[Supplied information Boundary: Start]

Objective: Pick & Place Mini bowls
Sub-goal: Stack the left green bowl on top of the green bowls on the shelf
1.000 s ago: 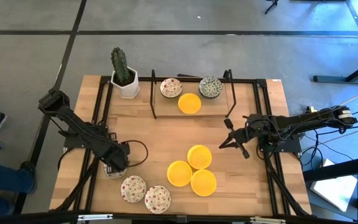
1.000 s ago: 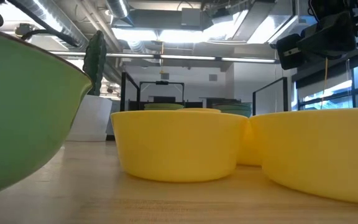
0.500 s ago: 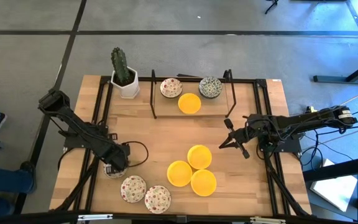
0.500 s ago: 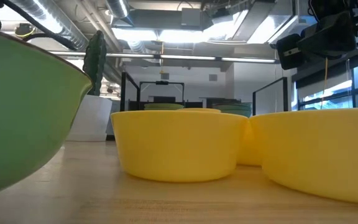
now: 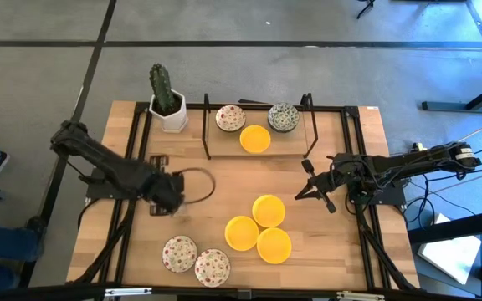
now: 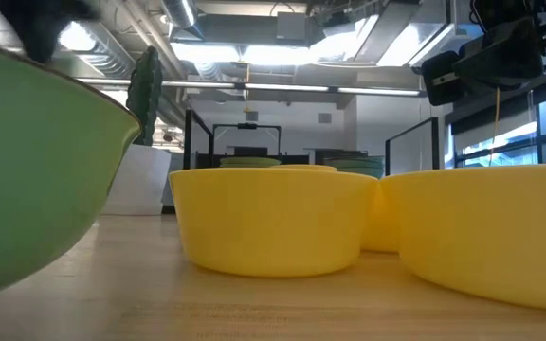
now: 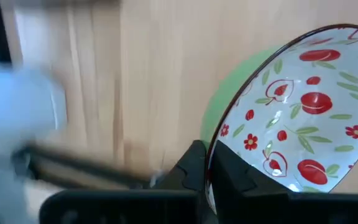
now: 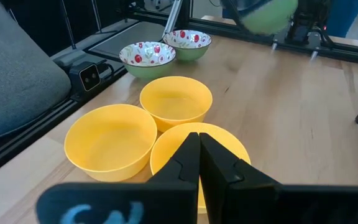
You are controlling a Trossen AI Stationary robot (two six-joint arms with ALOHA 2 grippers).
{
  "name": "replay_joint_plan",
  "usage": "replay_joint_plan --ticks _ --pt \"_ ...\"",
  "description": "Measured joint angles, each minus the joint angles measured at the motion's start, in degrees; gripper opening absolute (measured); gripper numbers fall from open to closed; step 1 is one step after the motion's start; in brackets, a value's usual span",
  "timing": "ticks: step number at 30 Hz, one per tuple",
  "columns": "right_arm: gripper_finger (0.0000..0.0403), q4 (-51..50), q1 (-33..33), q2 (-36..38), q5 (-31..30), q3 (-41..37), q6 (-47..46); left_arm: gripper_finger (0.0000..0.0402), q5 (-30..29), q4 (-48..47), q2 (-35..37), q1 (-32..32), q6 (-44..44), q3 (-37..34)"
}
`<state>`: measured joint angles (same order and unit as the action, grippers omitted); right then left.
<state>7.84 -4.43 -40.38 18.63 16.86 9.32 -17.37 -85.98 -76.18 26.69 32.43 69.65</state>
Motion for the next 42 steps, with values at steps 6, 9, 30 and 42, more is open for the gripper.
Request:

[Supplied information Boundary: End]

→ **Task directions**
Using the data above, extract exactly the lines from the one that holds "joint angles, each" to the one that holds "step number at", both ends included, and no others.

→ **Reply to the task**
  "description": "Measured joint angles, each minus the joint angles measured at the motion's start, in degrees; gripper opening absolute (measured); gripper numbers fall from open to closed; step 1 is one step after the motion's start; in brackets, a value's usual span",
  "timing": "ticks: step number at 30 Hz, one per tuple",

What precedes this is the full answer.